• [WHAT THE EXERCISE ASKS] Provide only the number of lines in the records where "between" appears.

• [SUPPLIED RECORDS]
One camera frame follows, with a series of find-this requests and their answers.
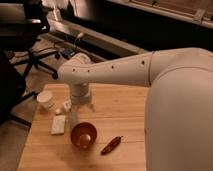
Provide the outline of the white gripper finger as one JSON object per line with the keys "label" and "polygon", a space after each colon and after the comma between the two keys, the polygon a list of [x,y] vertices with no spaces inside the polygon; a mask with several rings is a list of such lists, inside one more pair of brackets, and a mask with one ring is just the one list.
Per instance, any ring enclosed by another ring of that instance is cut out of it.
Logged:
{"label": "white gripper finger", "polygon": [[72,102],[70,100],[66,100],[63,102],[62,108],[65,112],[70,112],[72,108]]}
{"label": "white gripper finger", "polygon": [[74,106],[71,108],[71,111],[68,114],[70,129],[73,129],[78,124],[77,111],[78,111],[77,107]]}

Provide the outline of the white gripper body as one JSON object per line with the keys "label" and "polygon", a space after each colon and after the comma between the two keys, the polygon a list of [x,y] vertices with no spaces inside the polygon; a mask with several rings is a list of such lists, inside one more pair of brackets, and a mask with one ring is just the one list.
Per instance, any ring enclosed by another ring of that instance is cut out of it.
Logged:
{"label": "white gripper body", "polygon": [[95,111],[92,104],[92,92],[88,83],[73,84],[70,86],[70,99],[75,110],[83,106],[88,107],[92,112]]}

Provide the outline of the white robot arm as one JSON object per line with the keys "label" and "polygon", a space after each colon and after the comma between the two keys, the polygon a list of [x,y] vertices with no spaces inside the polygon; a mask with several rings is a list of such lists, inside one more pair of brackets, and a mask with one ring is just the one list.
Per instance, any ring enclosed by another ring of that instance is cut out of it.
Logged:
{"label": "white robot arm", "polygon": [[147,87],[147,171],[213,171],[213,52],[180,48],[100,63],[78,53],[58,74],[80,104],[91,83]]}

• [SOLUTION BELOW] 3